Beklentiler kötüdür.
Onlara bir üvey evlat gibi davranabilirsin, ya da en kötü davranacağın şey neyse onun gibi.
Bulabildiysen ne âlâ.
Ama bulamadıysan, sana bir kötü, bir de daha kötü haberim var.
Önce kötüyü söylüyorum: Üzüleceksin. Çok üzüleceksin hem de ve anlatabileceğin kimse olmayacak. Beklentilerini yok etmezsen mutsuz olursun sürekli, hiç hissedersin kendini, edeceksin de.
Daha da kötüsü: Bundan kurtuluşun yok, en ufak iyiliğin bile gereksiz olduğu, ters karşılandığı bu yerde, gereksiz iyi bir insansan, hatalarından ders de alamıyorsan üstüne üstlük, sürekli beklersin. Bu bir çok şey olabilir. Sevgi en zorudur. Para en acımasızı ve acınası. Değer vermek ise en acıtanı. Küçük bir günaydın bile beklentidir. Beklentilerin basit olabilir dostum. Basit şeyler de üzer.
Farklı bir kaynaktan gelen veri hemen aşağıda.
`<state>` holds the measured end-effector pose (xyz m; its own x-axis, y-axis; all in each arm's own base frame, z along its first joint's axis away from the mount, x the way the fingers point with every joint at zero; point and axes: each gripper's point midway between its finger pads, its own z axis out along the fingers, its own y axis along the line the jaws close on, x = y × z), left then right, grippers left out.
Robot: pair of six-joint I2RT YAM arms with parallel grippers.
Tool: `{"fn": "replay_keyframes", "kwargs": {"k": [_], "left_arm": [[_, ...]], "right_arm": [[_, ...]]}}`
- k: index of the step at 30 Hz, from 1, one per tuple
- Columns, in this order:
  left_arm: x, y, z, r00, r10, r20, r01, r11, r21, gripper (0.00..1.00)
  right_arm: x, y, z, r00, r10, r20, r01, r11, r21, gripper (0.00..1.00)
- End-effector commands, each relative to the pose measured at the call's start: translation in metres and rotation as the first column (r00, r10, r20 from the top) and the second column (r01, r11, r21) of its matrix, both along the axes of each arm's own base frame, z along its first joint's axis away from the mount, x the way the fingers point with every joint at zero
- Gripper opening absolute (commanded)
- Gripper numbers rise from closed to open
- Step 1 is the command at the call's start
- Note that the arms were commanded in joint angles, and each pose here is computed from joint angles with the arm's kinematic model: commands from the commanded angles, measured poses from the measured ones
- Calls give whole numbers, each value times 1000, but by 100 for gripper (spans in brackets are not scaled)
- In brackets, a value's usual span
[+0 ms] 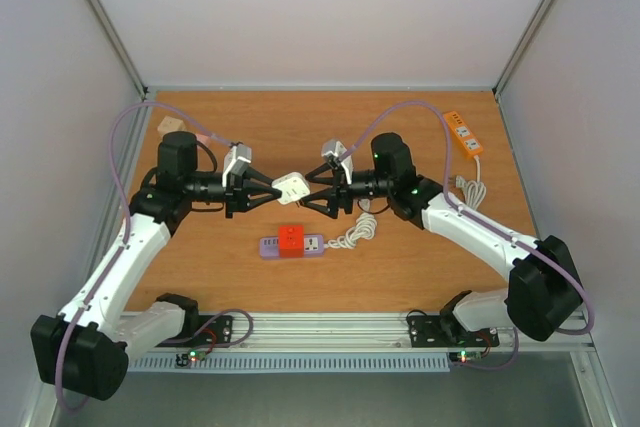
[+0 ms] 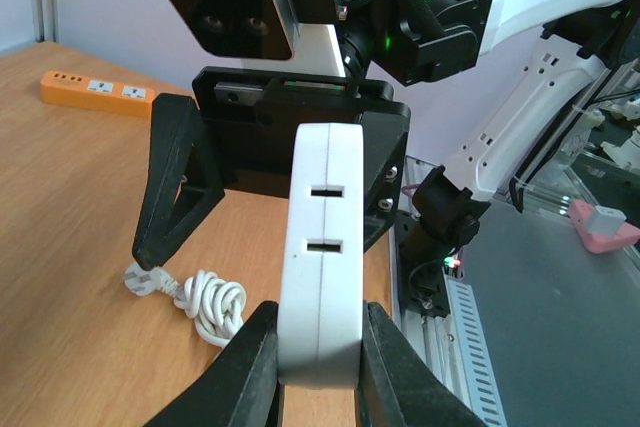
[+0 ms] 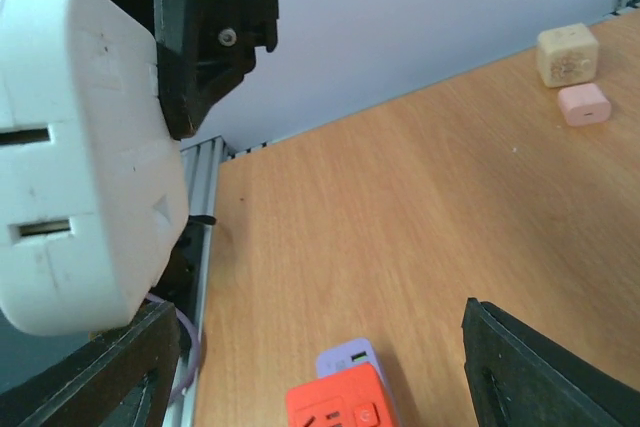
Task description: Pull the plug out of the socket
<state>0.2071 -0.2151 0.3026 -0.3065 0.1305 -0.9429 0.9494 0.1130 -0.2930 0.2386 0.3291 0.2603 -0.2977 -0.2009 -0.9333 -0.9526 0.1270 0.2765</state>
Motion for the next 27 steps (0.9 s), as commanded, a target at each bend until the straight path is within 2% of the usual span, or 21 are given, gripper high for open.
{"fn": "replay_keyframes", "kwargs": {"k": [1, 12, 27], "left_arm": [[0, 0, 11, 999, -11, 31, 13, 999, -43, 1], [4, 0, 4, 1000, 10, 23, -9, 999, -37, 1], [6, 0, -6, 1000, 26, 17, -26, 999, -28, 1]], "right_arm": [[-15, 8, 5, 998, 60, -13, -59, 997, 40, 78], [-24, 9, 10, 997, 74, -18, -73, 996, 55, 78], [-14, 10, 19, 999, 27, -18, -26, 997, 71, 78]]}}
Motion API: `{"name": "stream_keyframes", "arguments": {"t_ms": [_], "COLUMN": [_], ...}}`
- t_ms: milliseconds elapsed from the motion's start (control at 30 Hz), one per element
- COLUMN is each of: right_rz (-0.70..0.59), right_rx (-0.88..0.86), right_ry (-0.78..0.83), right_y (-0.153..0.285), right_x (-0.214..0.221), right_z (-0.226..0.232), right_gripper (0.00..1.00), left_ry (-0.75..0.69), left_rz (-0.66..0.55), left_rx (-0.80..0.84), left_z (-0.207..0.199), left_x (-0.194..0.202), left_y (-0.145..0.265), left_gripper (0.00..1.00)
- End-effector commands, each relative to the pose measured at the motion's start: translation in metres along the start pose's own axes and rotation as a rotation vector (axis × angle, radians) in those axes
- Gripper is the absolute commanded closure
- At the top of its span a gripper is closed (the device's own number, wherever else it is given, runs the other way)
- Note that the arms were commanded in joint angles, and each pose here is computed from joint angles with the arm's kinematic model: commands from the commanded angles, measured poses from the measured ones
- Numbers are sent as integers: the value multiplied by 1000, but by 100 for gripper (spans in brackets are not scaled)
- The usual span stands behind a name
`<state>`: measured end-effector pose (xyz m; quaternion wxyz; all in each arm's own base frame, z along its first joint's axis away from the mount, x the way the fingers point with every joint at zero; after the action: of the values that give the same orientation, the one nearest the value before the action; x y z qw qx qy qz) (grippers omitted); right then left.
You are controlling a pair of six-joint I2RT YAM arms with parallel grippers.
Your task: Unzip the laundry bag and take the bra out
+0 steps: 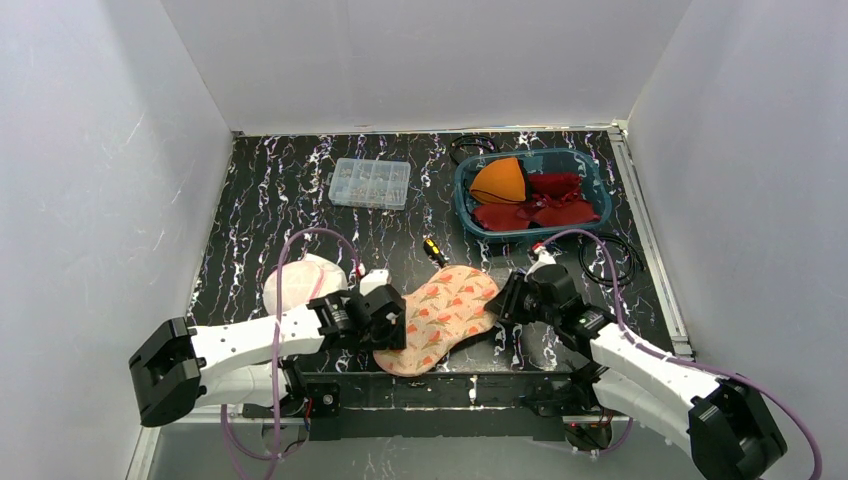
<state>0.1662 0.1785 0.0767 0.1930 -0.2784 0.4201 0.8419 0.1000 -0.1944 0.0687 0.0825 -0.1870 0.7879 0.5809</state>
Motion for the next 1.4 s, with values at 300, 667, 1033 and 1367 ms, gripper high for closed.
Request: {"name": "stream_keyframes", "arguments": {"t_ms": [300, 667, 1033, 1367], "right_rz": [15, -57, -103, -102], "right_rx": [-90, 22, 177, 183], "right_ry": [-62, -3, 177, 117], "right_y": [-4, 7, 41, 4], "right_x": [36, 31, -12, -41], "right_z": [40, 60, 42, 15], "right_gripper": [52, 16, 10, 21], "left_ry": [112, 91, 132, 152], "left_rz": [-117, -255, -171, -29], "left_rx": [26, -116, -24, 273], "left_z": [-31, -18, 17, -24], "left_x": [-75, -134, -86, -23], "left_y": [-10, 27, 67, 72], "left_gripper": [30, 19, 9, 11]}}
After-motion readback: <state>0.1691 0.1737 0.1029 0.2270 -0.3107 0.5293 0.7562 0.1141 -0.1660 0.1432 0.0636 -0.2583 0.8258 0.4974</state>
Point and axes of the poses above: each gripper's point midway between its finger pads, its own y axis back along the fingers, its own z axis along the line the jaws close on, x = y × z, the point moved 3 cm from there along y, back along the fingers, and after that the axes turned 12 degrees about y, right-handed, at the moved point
Her beklenti bencildir. Az ya da çok bir şey ister insan ve "neden" sorusunu sormaktır tek yapabildiği. Cevabı bir çok şey olabilir ama amaç öğrenmek değildir.
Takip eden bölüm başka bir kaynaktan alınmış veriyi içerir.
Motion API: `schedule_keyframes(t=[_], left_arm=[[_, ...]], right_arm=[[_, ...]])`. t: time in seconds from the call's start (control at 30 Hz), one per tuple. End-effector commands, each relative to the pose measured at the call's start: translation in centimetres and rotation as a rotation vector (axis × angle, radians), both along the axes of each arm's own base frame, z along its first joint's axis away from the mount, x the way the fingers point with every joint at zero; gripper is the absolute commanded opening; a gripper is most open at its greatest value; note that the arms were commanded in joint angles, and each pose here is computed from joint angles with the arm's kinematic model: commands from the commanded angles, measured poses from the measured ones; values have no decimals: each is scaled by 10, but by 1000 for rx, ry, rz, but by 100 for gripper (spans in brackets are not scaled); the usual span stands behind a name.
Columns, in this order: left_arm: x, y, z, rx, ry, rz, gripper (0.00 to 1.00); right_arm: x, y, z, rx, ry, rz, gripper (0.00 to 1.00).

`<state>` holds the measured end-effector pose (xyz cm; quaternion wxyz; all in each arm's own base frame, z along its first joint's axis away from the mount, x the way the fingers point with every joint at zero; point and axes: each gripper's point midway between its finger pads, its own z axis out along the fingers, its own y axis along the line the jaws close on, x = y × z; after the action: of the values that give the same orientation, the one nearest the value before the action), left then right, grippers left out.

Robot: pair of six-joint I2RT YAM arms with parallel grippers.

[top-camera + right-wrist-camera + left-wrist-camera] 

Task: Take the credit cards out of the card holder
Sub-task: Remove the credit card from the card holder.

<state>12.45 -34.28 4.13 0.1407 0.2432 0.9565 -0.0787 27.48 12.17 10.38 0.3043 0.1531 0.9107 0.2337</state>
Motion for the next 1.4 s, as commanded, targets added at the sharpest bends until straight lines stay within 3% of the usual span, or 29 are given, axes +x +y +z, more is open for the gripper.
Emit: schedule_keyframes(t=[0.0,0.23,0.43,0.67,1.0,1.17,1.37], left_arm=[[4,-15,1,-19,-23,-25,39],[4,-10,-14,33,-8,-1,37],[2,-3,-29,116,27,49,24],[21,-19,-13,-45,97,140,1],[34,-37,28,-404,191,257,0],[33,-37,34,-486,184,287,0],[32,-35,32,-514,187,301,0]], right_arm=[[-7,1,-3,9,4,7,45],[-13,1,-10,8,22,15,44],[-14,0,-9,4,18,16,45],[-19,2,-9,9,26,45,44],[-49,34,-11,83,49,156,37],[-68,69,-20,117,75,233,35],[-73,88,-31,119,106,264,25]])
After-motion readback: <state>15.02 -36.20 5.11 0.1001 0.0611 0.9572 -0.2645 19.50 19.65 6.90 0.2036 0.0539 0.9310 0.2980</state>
Üzülmek istemiyorsan kendini üz. Acımasız ol. Umursamıyor, kabul et. İstemiyor. Sevmiyor. Tiksiniyor belki. Kaçıyor da olabilir, bırak kaçsın. Kendine doğruları söylemek başkasına yalan söylemekten daha zor olsa da yap bunu.
Heykelden para dilenen adam gibi. Alış. Merak etme, hiç bir şey alışılamaz değildir. Her yara acıtır ve hiç bir yara asla kapanmaz. Sadece zaman üstünü örter ve onunla yaşamayı öğretir sana...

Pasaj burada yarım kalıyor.